Marty Foster did not agree. He called Jeter out, and the normally placid captain erupted at the explanation. As Jeter said after the game, “I was told I was out because the ball beat me, and he didn’t have to tag me. I was unaware they had changed the rules.”
According to Jeter, Foster, the third base umpire, actually said to him, “He didn’t have to [tag you]. The ball beat you.” Joe Girardi got himself ejected arguing the call and tempered his critique. “I didn’t care for the explanation,” Girardi said. “Just leave it at that. There has to be more to it.”
Of course there has to be more to it than that. It’s the rulebook. A player not forced out has to be tagged out. He isn’t out if the ball gets there first; he’s out if he’s tagged with the glove holding the ball or just the ball before safely reaching the base. That is not what happened today.
After the game, the press wanted to speak with Mr. Foster, but he pulled a cowardly move and didn’t show up. Instead, he asked John Hirschbeck, the crew chief and representative umpire to the press, to talk to the reporters. Hirschbeck was lukewarm in his support of Foster. He called Jeter “the classiest person I’ve been around” and noted that Derek doesn’t argue unless he feels wronged. “It would make his actions seem appropriate if that’s what he was told,” Hirschbeck said of Jeter’s reaction to Foster.
In the end, Hirschbeck said he’d chat with Foster about the call later and weakly called the whole thing a learning experience. “Marty asked me to handle things today,” he said. “We hopefully learn from our experiences. It’s the only way we get better at what we do.”

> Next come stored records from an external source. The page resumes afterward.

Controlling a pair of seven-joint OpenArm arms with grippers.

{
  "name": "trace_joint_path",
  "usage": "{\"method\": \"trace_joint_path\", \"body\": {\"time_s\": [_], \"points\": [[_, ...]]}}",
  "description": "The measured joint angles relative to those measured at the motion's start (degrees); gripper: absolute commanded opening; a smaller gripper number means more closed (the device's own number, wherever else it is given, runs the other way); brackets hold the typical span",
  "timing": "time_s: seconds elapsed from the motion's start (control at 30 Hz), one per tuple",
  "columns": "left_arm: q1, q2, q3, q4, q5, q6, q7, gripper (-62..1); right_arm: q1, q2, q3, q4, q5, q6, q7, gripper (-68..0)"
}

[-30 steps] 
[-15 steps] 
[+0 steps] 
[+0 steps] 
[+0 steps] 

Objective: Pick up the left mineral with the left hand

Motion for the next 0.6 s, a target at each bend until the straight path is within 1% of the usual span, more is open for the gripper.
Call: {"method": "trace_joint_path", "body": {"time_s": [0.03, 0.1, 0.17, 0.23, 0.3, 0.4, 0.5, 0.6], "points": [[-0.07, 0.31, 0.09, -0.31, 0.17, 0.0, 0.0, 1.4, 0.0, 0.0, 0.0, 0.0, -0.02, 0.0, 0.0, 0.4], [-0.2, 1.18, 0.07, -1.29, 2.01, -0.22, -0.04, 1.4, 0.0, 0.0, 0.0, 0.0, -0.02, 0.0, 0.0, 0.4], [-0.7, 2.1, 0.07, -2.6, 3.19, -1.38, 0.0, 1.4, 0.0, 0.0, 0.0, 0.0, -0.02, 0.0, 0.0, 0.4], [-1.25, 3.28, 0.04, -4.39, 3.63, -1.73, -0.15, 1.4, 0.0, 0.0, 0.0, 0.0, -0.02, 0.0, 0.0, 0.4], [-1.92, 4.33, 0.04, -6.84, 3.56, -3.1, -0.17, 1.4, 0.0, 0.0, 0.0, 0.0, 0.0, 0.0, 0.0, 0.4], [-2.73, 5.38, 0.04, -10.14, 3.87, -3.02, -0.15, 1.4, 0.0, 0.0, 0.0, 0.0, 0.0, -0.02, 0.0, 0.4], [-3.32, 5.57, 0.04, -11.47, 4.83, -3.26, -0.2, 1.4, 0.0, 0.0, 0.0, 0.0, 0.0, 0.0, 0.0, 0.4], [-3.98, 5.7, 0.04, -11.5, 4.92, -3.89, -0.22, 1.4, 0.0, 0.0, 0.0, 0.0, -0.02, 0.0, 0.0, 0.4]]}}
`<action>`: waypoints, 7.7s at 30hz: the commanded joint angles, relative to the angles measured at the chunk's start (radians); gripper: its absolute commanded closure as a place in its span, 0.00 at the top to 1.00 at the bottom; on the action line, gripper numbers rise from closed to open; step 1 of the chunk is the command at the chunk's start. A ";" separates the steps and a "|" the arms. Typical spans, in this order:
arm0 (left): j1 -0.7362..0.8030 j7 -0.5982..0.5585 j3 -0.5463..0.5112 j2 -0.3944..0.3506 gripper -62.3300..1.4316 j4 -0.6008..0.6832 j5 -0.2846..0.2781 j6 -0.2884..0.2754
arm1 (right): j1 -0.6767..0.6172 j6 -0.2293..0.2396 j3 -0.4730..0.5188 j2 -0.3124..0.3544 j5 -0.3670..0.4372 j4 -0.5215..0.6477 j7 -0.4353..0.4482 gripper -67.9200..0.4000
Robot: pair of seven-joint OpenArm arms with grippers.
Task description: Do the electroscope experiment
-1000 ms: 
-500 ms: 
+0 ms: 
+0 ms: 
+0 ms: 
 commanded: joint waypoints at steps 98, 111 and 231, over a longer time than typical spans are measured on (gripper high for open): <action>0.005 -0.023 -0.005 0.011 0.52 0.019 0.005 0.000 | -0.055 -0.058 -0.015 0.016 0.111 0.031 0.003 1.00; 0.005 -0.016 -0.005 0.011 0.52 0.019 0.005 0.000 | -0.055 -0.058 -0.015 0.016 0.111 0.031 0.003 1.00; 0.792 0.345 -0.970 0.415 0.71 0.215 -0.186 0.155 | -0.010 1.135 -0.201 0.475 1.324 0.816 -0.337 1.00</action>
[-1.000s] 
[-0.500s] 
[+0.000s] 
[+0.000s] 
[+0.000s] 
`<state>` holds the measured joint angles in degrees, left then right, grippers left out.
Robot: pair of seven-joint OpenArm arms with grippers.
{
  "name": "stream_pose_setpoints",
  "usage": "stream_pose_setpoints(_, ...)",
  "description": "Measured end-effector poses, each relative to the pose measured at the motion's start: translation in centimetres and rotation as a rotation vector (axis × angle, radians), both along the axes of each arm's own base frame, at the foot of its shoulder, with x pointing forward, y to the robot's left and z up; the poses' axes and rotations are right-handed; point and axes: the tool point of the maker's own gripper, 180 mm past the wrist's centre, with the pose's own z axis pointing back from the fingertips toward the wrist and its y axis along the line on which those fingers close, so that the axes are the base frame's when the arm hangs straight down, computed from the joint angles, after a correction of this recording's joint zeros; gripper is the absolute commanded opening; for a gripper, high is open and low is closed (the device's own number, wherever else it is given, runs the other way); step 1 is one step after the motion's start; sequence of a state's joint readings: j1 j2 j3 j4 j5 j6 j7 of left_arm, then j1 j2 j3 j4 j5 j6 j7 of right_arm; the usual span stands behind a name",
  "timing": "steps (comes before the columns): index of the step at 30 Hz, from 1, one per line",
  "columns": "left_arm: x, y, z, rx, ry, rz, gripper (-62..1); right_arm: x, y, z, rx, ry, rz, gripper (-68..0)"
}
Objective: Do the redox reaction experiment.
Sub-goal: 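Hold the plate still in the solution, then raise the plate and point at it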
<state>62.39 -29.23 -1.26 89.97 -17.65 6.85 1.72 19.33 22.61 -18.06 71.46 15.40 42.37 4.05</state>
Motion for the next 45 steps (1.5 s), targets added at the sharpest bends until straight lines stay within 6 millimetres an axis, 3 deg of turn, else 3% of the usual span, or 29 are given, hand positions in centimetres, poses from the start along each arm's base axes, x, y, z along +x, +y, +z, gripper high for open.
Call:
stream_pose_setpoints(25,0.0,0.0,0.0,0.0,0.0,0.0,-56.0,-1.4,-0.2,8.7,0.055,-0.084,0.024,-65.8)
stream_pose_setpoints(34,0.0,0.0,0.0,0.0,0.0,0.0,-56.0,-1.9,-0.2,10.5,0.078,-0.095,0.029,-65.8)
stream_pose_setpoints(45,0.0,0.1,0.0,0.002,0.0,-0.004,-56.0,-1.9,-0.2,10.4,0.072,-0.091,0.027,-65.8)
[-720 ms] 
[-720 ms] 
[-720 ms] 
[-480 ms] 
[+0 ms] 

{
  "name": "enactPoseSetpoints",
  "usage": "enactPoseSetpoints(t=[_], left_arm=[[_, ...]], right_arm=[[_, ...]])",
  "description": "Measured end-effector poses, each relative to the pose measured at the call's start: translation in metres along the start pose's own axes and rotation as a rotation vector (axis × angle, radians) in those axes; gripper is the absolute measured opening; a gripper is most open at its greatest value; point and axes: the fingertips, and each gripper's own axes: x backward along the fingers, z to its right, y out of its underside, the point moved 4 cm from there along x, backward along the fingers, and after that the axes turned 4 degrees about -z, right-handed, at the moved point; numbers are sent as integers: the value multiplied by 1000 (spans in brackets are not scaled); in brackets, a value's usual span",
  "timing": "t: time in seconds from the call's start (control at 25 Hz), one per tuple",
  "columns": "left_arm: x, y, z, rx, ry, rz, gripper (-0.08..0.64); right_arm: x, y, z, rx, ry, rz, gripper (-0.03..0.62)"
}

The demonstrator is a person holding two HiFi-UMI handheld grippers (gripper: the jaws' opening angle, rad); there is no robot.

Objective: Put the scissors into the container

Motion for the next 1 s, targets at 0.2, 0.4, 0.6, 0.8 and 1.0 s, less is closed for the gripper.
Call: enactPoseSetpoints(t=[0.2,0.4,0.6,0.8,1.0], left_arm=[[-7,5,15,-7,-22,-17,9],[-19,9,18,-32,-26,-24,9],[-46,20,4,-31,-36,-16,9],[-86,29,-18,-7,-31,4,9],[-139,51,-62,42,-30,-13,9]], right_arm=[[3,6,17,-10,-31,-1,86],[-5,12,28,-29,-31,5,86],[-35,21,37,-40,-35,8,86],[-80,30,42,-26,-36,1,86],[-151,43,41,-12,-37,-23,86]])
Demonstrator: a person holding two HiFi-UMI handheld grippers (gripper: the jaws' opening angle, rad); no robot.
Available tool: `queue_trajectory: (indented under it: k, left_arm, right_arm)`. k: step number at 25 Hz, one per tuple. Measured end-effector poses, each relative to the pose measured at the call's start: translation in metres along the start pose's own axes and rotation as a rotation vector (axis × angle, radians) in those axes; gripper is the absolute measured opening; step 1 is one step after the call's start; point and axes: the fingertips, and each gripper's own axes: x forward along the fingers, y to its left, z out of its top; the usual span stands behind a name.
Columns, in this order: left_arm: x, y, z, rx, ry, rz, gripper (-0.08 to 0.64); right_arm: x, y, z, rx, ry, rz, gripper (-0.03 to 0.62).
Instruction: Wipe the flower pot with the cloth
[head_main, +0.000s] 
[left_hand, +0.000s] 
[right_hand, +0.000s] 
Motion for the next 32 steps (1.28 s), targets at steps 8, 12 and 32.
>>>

Hirschbeck and Foster will have their talk, and then Major League Baseball will probably discipline Foster behind closed doors. We’ll never know what happens, and the Yanks won’t get a chance to play out a game they could have won had the right call been made. In an age of instant replay, in an age of DVR, that’s just not an acceptable solution.
Umpires have long been under attack from technology. While traditionalists like to promote the “human error” aspect of a baseball game, the truth is that we root for our team to win fair and square. We don’t want to see the histrionics of the umpires, and we don’t want their perception of a play — the nostalgic idea that the ball arrived first so the player is out — to cloud what really happens when we know that what really happened isn’t what the umpire called.
Baseball has options. They could institute a form of limited replay review. Contrary to what the naysayers naysay, review doesn’t slow down the game any longer than Joe Girardi’s on-field protestations do, and reviews of plays such as the one at third today don’t impact the sacred integrity of the game — which, by the way, is sacred only because the technology didn’t exist when the first ump took the field.
While I see the merits in Beyond the Boxscore’s call to use pitch f/x to call the games, I don’t want to see the human element completely removed from the field of play. There is something to be said for having people and not computerized cameras call the game. Still, what happened on Monday and the subsequent explanations are not acceptable. Foster should have to face the press, and no team should have to put up with the explanation he gave Derek Jeter at third base today.